2 with the Spring transaction manager, Spring is responsible for opening, committing, and rolling back the database. Default run-time exceptions are encountered (the throw new RuntimeException ("comment");) rolled back, that is, the rollback occurs when an exception is encountered that is not checked (unchecked) While encountering exceptions that need to be caught (the throw new Exception ("note");) not be rolled back, that is, an exception that is checked (that is, an exception that is thrown when it is not run-time, the exception that the compiler checks for is called a check exception or a check exception). We need to specify a way to let the transaction roll back. If you want all exceptions to be rolled back, add @Transactional (Rollbackfor={exception.class, other exceptions}). If you let unchecked exceptions do not roll back: @Transactional ( Notrollbackfor=runtimeexception.class)
As follows:
@Transactional (Rollbackfor=exception.class)//Specify Rollback, rollback when an exception Exception is encountered
public void MethodName () {
throw new Exception ("note");

}
@Transactional (Norollbackfor=exception.class)//Specifies no rollback and encounters a run-time exception (the throw new RuntimeException ("note");) is rolled back
Public Itimdaoimpl Getitemdaoimpl () {
throw new RuntimeException ("note");
}

3. @Transactional annotations should only be applied to the public visibility method. If you use @Transactional annotations on protected, private, or package-visible methods, it will not error, but this annotated method will not show the configured transaction settings.


4. @Transactional annotations can be applied to interface definitions and interface methods, class definitions, and public methods of classes. Note, however, that only @Transactional annotations appear to be less than the open transaction behavior, which is only a meta-data that can be used to identify @Transactional annotations and the beans that are configured appropriately to have transactional behavior. In the above example, it is the presence of the element that opens the transaction behavior.
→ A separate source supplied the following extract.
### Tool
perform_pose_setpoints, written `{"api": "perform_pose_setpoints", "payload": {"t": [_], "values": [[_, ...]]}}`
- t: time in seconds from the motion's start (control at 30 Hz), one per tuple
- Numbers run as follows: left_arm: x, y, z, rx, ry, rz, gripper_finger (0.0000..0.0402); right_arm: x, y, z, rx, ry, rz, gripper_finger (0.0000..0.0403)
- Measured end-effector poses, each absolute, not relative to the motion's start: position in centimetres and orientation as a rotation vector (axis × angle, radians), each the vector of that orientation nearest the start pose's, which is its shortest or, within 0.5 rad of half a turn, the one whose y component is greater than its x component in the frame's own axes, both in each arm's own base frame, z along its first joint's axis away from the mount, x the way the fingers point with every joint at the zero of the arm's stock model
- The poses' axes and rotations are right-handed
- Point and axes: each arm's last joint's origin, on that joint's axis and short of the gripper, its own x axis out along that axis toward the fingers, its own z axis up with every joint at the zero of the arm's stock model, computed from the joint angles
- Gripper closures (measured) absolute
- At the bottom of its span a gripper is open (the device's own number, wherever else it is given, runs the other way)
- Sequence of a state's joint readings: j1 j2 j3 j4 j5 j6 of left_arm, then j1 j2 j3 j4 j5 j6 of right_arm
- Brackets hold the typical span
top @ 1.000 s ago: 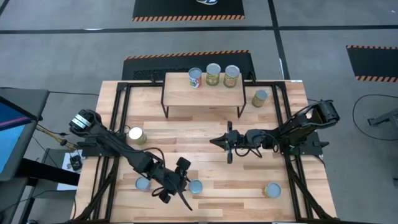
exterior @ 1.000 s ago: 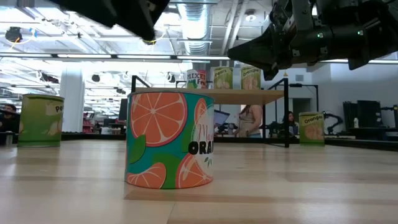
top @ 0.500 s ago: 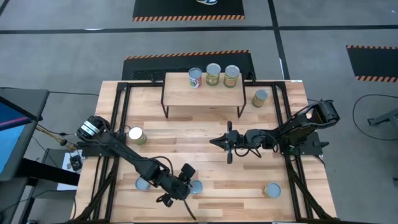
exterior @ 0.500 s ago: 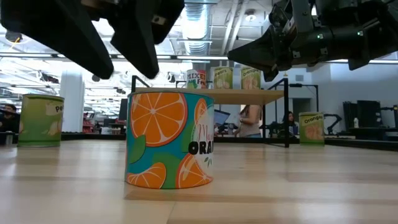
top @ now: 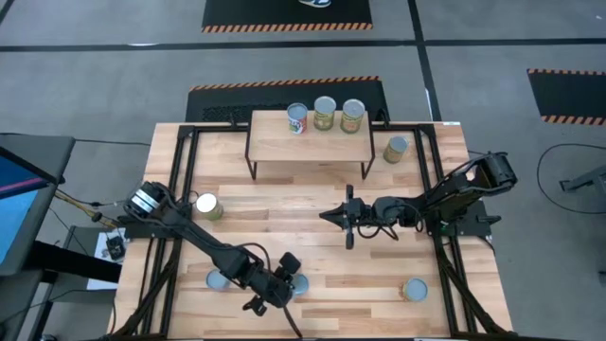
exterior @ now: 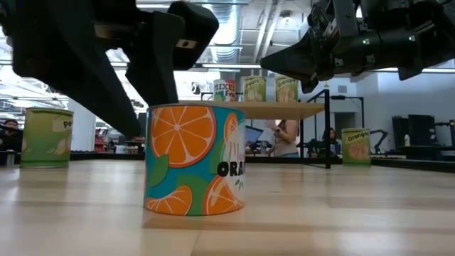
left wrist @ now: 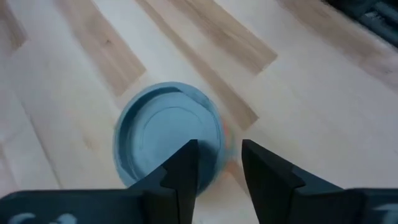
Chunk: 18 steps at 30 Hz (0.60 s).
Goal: Pick and place cans onto a shelf
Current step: Put the small canned oranges on the shelf
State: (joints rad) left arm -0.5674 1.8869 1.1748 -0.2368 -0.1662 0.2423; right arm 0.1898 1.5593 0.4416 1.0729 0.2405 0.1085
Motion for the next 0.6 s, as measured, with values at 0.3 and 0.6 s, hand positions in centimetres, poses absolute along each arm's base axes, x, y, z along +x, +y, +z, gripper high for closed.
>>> {"api": "perform_pose_setpoints", "payload": {"t": [0.3, 0.6], "values": [[32.84, -20.42, 16.09, 0.588, 0.829, -0.486, 0.0291, 27.03, 4.49, 16.9, 0.098, 0.043, -0.053, 0.0386], [32.92, -20.49, 16.21, 0.617, 0.816, -0.509, 0.0382, 27.03, 4.49, 16.92, 0.102, 0.04, -0.053, 0.038]]}}
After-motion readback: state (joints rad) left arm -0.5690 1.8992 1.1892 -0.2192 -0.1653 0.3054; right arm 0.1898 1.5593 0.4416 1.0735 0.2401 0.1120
5. The spring team's recommendation is that you use @Transactional annotations on specific classes (or methods of classes) rather than on any interface that the class implements. You can certainly use @Transactional annotations on the interface, but this will only take effect if you set up an interface-based proxy. Because annotations are not inherited, this means that if you are using a class-based proxy, the transaction's settings will not be recognized by the class-based proxy, and the object will not be wrapped by the transaction proxy (it will be identified as critical). Therefore, accept the suggestions from the spring team and use @Transactional annotations on specific classes.